▼

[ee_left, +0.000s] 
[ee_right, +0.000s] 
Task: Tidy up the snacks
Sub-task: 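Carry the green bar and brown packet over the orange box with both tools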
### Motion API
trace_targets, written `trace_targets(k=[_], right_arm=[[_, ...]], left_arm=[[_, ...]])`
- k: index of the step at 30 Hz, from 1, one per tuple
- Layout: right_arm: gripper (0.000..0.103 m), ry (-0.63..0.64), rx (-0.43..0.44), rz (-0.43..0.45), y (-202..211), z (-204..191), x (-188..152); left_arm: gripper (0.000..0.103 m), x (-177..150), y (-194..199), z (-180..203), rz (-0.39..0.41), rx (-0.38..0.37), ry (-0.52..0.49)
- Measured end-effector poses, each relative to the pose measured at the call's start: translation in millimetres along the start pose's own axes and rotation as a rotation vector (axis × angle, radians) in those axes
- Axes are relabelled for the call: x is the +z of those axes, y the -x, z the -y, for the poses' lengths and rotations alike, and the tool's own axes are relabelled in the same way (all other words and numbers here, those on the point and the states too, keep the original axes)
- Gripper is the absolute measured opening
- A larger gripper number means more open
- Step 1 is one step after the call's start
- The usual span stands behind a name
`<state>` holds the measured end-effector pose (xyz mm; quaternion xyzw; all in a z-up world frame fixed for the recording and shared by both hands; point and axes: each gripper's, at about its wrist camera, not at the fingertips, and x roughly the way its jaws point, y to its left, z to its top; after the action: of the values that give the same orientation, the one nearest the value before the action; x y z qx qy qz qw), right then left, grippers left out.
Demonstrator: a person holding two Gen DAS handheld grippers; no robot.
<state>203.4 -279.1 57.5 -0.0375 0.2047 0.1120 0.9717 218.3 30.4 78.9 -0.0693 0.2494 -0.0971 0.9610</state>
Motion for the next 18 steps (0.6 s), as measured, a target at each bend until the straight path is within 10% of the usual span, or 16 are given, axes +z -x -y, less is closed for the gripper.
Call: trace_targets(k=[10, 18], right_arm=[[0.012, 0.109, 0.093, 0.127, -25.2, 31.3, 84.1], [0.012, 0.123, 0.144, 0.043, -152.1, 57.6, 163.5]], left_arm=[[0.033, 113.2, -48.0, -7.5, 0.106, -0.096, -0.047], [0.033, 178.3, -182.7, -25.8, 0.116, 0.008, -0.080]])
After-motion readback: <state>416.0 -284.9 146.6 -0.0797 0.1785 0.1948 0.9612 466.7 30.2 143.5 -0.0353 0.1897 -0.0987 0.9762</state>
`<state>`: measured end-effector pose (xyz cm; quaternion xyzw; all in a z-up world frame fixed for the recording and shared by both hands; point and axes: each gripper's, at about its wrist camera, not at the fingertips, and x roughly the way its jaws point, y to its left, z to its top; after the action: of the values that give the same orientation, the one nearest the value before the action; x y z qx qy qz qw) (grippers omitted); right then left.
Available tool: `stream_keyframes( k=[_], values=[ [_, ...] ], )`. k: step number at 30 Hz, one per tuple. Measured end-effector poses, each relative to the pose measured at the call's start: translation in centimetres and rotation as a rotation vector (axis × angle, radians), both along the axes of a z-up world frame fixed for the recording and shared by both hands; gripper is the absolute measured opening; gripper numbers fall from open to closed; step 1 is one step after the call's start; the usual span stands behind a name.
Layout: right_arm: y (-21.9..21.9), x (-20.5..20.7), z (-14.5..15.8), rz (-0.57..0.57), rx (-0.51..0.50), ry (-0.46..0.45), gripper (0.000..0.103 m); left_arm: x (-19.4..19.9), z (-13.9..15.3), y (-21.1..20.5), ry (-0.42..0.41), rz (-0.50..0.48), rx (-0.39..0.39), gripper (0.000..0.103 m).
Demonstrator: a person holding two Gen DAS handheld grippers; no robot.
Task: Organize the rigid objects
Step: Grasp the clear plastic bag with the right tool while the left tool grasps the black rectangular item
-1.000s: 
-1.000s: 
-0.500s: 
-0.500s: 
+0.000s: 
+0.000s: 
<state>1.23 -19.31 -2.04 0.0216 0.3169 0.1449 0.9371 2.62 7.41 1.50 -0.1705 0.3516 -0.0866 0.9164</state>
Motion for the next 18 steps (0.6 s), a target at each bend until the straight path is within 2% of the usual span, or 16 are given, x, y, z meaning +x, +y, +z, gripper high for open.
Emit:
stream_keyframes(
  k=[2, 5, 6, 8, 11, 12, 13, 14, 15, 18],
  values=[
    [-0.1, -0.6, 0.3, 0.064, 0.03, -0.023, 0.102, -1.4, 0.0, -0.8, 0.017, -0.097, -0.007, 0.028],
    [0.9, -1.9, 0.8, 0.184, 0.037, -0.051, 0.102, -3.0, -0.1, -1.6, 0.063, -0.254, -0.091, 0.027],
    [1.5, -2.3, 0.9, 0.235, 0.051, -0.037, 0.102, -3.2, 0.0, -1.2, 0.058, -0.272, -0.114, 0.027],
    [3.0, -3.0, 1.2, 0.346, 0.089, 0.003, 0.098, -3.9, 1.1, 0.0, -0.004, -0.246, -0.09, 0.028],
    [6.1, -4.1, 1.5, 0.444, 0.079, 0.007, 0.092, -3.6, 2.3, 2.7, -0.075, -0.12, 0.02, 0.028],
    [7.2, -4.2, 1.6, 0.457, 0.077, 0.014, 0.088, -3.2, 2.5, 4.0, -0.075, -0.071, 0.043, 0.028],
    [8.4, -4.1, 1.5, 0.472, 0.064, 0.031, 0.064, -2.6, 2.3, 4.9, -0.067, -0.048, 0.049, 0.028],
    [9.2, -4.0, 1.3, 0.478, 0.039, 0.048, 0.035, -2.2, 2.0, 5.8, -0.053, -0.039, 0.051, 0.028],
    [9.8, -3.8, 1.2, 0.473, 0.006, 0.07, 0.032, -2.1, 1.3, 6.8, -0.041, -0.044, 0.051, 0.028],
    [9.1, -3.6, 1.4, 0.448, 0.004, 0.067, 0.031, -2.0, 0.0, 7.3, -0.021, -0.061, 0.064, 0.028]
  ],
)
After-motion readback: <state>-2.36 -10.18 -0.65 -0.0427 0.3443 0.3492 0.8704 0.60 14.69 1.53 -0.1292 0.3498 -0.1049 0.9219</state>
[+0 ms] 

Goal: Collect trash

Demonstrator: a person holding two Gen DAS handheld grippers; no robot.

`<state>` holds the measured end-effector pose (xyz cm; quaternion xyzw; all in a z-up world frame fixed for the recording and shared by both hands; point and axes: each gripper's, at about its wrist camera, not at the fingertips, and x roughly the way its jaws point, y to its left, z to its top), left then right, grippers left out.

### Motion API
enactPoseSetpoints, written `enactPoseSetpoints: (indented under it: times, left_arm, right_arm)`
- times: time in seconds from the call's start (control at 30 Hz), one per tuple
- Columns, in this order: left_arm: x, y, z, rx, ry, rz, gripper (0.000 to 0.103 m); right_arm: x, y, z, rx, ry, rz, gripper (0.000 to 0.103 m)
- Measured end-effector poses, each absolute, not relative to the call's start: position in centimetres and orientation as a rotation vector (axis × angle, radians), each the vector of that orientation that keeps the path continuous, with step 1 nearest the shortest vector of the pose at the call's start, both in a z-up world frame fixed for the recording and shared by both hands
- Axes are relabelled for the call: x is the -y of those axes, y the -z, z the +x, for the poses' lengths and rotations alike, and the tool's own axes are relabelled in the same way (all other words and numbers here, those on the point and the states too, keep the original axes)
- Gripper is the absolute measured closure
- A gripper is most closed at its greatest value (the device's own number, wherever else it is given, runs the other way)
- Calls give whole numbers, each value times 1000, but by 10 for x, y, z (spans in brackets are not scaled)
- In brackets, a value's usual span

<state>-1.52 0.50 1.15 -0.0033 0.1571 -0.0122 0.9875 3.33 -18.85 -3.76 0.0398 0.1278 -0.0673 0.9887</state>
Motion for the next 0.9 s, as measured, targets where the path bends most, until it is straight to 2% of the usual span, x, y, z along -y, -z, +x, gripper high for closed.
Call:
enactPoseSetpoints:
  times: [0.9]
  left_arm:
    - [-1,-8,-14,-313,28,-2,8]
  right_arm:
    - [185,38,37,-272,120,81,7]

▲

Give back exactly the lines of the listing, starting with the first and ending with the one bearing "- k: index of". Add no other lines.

[ee_left, +0.000s] 
[ee_right, +0.000s] 
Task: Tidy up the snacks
Sub-task: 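Carry the green bar and brown packet over the orange box with both tools
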### Motion API
trace_targets, written `trace_targets(k=[_], right_arm=[[_, ...]], left_arm=[[_, ...]])`
- k: index of the step at 30 Hz, from 1, one per tuple

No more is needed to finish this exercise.